» **Activity**
From the records below, transcribe only the lines running from the one with "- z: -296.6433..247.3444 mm" through the one with "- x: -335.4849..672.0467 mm". Keep both of those end lines.

» **Records for the task**

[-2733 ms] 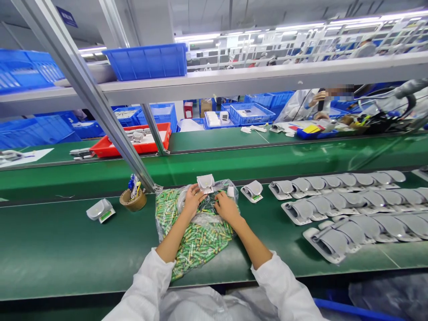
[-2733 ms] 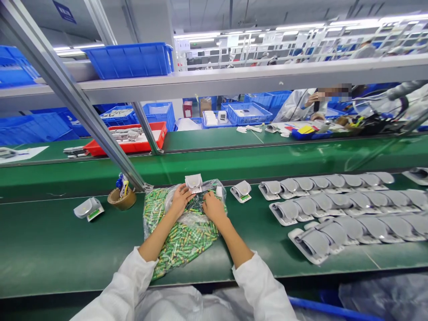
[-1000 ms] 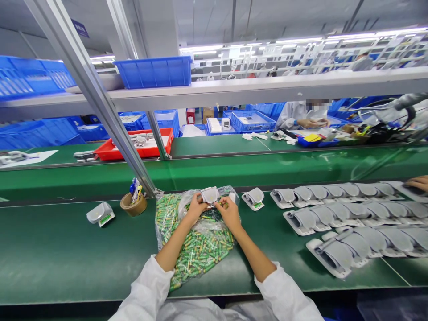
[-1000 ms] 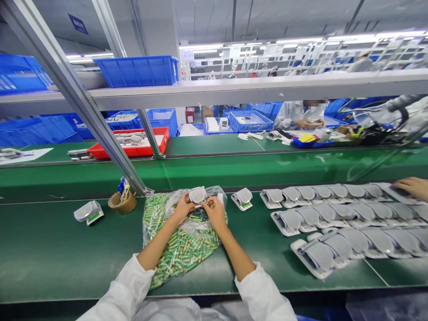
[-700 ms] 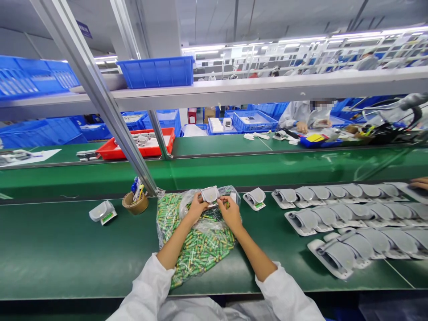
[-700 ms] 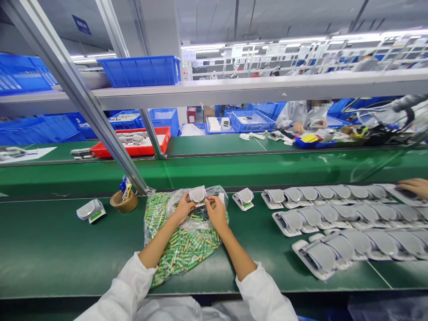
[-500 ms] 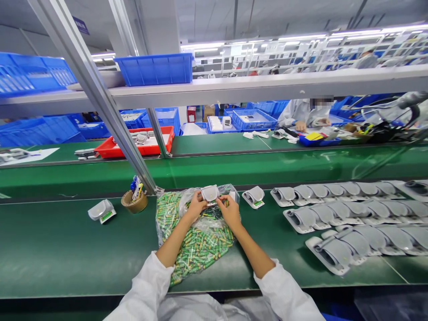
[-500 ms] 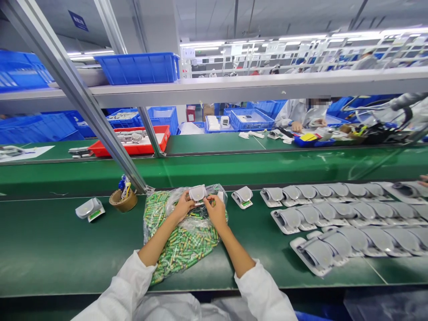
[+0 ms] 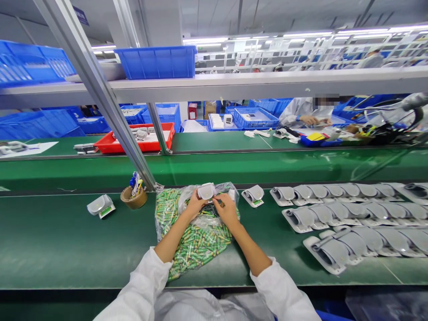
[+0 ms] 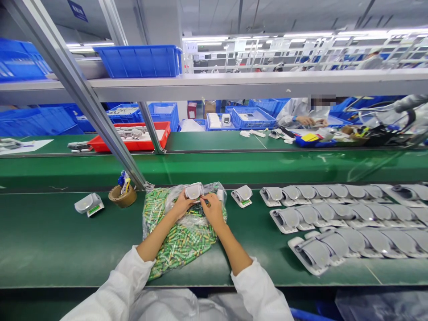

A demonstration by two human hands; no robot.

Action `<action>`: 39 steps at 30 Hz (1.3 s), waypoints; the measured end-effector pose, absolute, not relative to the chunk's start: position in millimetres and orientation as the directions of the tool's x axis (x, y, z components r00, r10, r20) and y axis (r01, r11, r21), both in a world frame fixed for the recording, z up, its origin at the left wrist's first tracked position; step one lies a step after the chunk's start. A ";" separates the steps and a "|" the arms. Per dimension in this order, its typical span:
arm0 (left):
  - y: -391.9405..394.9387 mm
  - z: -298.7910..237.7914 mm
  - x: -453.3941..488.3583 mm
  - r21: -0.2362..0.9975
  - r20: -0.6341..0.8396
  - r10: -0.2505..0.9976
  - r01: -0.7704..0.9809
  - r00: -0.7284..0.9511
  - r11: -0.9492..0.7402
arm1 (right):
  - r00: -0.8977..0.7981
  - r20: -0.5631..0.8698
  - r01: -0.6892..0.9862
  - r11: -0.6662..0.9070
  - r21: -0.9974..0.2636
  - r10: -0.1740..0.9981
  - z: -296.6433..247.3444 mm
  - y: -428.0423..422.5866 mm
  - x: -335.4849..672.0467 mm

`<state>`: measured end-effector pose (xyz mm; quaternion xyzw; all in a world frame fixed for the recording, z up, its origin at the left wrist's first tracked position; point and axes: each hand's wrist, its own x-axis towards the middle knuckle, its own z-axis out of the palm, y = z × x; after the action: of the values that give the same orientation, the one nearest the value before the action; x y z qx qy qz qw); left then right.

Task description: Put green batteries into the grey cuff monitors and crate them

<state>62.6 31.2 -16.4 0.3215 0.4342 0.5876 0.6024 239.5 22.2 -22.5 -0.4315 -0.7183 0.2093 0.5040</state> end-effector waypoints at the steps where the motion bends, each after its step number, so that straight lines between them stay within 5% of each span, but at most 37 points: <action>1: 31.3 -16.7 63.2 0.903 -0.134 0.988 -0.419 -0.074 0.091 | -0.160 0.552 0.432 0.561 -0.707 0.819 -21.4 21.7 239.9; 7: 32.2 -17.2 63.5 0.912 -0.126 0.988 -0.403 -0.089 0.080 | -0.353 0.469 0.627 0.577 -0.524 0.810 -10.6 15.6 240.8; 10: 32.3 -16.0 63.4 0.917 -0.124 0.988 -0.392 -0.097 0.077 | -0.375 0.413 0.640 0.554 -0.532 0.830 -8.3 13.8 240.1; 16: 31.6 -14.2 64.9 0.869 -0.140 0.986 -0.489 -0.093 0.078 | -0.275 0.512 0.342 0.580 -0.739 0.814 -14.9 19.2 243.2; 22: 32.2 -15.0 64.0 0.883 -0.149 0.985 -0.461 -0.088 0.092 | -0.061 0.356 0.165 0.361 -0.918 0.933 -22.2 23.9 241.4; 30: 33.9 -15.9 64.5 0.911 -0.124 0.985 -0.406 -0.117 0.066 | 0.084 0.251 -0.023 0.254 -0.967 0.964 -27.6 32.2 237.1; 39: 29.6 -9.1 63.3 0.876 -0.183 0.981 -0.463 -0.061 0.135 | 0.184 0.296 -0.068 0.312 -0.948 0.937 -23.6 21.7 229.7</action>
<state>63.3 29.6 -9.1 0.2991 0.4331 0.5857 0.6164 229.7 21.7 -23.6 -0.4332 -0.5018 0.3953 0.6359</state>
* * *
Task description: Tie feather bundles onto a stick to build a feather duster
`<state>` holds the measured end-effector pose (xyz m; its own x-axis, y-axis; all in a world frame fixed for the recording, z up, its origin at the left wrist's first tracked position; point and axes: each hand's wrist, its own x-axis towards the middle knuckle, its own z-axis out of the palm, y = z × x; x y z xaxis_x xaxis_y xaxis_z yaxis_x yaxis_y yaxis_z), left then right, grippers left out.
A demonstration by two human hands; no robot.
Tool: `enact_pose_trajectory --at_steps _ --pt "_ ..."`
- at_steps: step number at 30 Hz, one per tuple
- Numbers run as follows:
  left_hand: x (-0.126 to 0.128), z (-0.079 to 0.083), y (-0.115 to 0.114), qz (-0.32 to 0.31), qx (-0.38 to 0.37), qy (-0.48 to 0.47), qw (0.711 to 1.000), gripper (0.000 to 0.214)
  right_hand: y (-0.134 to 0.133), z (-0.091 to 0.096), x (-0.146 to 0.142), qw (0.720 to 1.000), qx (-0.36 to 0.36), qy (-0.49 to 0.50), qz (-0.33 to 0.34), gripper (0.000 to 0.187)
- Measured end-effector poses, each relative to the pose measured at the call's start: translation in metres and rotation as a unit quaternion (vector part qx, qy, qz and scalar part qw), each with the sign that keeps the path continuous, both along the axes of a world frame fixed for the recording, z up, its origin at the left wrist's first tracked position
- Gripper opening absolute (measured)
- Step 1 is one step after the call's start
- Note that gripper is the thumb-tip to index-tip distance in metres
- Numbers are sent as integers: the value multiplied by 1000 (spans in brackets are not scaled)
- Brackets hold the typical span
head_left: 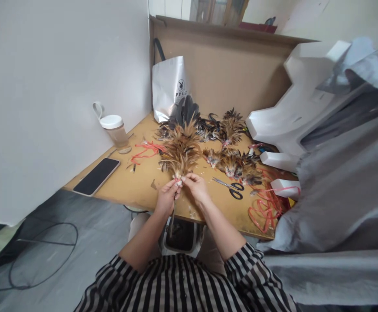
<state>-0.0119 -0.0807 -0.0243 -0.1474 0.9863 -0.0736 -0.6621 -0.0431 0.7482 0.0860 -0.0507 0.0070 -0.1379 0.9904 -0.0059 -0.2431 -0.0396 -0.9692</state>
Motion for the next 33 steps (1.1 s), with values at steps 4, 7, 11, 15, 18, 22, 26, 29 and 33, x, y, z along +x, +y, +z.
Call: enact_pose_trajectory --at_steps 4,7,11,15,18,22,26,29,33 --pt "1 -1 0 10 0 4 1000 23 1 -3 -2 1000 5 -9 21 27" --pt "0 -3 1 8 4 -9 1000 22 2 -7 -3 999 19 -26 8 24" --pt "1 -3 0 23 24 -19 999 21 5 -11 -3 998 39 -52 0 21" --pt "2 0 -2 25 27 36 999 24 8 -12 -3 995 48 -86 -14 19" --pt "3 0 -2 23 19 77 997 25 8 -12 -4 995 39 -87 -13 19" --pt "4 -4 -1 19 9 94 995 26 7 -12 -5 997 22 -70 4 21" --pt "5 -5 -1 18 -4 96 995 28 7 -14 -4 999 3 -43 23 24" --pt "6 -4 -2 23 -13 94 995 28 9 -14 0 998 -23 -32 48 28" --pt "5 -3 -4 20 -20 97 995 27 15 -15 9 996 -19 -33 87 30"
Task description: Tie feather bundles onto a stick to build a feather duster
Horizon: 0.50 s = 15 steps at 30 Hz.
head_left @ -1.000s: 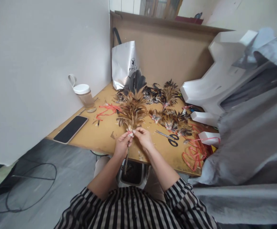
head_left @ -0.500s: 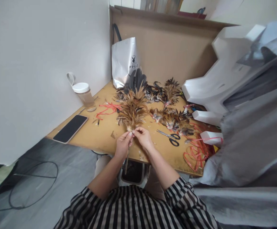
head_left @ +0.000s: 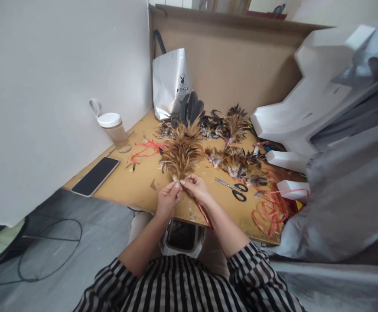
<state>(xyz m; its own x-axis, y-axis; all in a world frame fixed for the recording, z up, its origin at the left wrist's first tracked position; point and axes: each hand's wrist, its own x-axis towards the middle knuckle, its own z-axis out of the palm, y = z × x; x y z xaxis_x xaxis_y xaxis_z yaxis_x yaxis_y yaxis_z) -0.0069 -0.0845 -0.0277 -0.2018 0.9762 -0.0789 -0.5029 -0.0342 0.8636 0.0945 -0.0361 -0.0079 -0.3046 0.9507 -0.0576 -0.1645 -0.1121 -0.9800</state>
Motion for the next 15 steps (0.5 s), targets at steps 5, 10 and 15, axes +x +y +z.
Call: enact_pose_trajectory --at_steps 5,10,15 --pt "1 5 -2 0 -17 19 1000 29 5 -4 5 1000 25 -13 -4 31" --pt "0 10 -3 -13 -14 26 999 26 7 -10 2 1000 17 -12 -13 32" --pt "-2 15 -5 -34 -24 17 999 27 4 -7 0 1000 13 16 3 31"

» **Your response**
  - z: -296.6433..247.3444 mm
  - y: -428.0423..422.5866 mm
  - x: -335.4849..672.0467 mm

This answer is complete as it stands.